WHAT YOU ARE ASKED TO DO:
From the first line of the data below through the line holding "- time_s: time", write out each line exactly as it stands.

THE DATA:
● ● ● ● ● ● ●
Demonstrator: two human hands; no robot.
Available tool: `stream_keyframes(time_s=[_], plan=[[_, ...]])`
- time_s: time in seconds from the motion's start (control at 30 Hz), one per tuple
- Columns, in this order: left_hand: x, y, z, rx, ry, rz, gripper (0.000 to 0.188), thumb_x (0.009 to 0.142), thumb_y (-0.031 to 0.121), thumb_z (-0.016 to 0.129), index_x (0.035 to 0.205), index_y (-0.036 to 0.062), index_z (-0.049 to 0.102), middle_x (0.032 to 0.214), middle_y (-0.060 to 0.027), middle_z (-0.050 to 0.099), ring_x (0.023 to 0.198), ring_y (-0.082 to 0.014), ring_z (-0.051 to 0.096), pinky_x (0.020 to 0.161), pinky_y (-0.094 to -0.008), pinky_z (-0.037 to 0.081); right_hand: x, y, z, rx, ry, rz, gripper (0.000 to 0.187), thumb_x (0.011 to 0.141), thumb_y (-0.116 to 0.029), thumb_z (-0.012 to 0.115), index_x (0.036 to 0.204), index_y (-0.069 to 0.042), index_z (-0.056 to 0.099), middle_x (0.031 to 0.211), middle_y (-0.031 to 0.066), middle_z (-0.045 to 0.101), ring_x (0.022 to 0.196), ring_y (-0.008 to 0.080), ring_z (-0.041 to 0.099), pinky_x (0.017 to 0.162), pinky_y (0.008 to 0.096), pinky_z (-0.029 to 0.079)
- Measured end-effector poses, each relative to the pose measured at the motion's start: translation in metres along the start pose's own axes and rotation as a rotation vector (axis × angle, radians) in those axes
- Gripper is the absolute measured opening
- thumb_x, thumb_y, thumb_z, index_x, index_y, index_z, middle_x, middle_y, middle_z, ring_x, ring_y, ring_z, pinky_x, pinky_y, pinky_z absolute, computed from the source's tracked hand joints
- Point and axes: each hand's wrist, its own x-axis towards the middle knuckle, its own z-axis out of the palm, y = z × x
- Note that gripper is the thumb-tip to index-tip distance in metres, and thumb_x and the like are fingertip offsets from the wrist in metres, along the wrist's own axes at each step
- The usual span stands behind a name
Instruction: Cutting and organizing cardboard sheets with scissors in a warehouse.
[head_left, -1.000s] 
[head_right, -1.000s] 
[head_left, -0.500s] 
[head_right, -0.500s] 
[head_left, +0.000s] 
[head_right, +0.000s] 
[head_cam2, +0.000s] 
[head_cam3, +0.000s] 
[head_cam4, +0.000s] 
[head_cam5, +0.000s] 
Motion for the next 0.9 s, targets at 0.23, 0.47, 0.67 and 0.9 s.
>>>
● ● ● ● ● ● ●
WRITTEN ANSWER:
Demonstrator: two human hands; no robot.
Available tool: `stream_keyframes(time_s=[_], plan=[[_, ...]])`
- time_s: time in seconds from the motion's start (control at 30 Hz), one per tuple

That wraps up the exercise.